**TASK BRIEF**
A single number is the answer: the count of lines in the records that hold the word "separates".
--- DATA FOR THIS TASK Enclosed Below ---
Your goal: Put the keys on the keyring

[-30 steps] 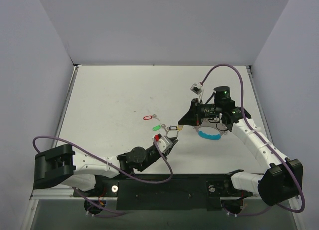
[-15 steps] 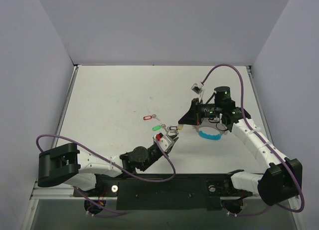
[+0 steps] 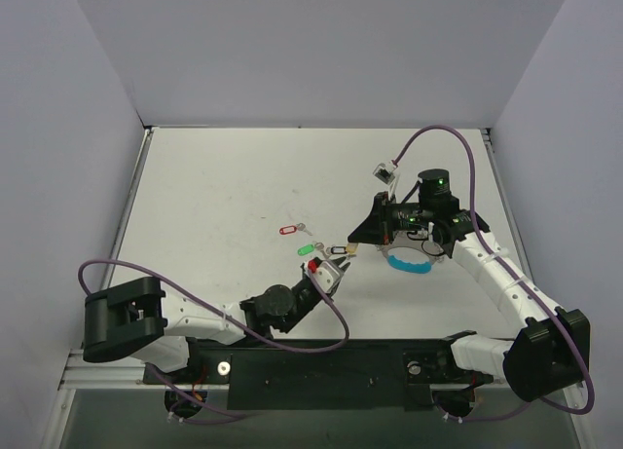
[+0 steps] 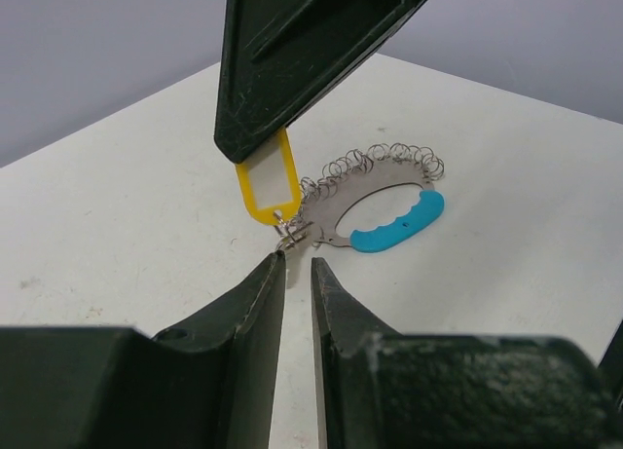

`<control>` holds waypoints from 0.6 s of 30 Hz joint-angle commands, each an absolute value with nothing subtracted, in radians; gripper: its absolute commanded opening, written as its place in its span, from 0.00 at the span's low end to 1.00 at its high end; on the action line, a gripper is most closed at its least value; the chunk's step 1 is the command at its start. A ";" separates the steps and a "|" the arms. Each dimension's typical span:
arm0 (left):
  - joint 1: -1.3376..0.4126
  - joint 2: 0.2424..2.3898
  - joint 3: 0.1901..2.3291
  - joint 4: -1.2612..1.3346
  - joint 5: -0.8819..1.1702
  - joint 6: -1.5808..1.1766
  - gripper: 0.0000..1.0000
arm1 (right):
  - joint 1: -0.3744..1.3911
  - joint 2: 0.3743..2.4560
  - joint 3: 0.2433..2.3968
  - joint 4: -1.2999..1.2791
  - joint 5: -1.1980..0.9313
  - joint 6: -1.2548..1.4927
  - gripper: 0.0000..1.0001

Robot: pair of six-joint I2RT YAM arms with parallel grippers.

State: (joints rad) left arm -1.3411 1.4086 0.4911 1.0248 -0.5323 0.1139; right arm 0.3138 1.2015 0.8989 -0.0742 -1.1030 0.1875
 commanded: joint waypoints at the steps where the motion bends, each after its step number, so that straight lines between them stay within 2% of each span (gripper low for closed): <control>1: -1.345 1.427 0.538 1.112 -0.586 0.137 0.27 | 0.308 1.193 0.891 -0.038 -1.115 0.193 0.00; 18: -1.338 1.470 0.563 1.143 -0.597 0.147 0.28 | 0.308 1.195 0.888 -0.028 -1.118 0.204 0.00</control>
State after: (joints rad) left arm -1.3403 1.4582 0.5171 1.0676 -0.5888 0.1394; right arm 0.3138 1.2018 0.8925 -0.0669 -1.1030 0.1993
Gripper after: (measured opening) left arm 0.281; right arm 0.009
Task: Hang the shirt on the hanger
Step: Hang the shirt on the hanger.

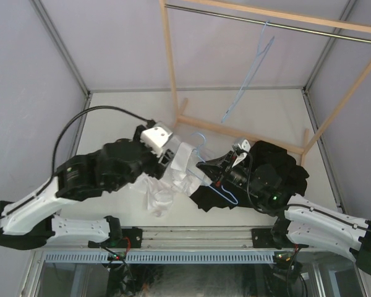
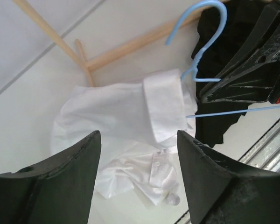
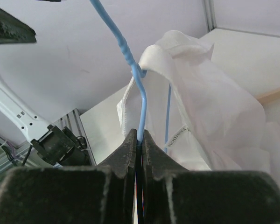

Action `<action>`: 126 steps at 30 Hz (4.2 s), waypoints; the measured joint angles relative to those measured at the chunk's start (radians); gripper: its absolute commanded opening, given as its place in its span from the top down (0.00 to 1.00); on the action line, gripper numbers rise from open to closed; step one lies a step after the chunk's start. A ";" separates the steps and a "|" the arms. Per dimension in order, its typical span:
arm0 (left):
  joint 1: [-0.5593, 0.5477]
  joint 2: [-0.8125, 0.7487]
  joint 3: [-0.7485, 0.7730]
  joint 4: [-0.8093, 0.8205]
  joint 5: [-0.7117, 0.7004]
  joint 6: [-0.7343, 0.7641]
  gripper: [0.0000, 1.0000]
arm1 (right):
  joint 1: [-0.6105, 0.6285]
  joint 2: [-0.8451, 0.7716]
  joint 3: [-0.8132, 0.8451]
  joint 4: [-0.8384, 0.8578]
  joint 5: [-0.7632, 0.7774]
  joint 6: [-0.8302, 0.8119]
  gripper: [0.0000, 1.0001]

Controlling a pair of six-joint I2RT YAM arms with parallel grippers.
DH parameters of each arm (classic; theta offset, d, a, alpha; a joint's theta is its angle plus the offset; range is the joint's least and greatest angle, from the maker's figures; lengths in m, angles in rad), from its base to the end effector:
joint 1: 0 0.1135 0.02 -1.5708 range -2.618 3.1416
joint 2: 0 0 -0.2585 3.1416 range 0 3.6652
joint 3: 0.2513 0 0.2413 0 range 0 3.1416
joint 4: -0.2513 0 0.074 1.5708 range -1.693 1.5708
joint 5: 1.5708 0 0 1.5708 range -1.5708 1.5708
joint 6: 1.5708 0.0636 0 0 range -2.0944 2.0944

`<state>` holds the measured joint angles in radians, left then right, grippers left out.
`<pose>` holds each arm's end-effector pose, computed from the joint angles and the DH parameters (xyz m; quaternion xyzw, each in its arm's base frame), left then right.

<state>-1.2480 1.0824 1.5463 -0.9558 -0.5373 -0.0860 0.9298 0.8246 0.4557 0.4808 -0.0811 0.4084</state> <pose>0.0925 -0.1739 0.4393 0.3401 0.7663 -0.1274 0.5300 0.1278 0.1800 0.2903 -0.2008 0.6356 0.4833 0.5676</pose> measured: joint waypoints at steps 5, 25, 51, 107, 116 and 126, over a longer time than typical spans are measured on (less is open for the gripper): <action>0.000 -0.235 -0.180 0.164 -0.037 0.169 0.32 | -0.005 0.010 -0.018 0.095 -0.055 0.014 1.00; 0.000 -0.477 -0.566 0.475 0.058 0.781 0.29 | 0.009 0.011 -0.019 0.206 -0.229 0.071 1.00; 0.000 -0.408 -0.585 0.389 0.251 0.812 0.65 | 0.053 -0.043 -0.019 0.084 -0.345 0.043 1.00; 0.000 -0.606 -0.632 0.304 0.022 0.407 1.00 | 0.074 -0.745 -0.257 -0.595 0.457 0.364 0.63; 0.000 -0.607 -0.621 0.306 -0.037 0.343 1.00 | 0.117 -0.389 -0.302 -0.320 0.350 0.420 0.52; 0.000 -0.592 -0.580 0.291 -0.044 0.298 1.00 | 0.211 -0.027 -0.211 0.001 0.299 0.414 0.51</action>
<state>-1.2480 0.4908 0.9665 -0.6651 -0.5812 0.2119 1.1408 0.7975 0.2443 0.4820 0.2176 0.8219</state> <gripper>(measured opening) 0.023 0.488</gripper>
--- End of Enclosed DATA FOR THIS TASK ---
**EXERCISE ANSWER**
2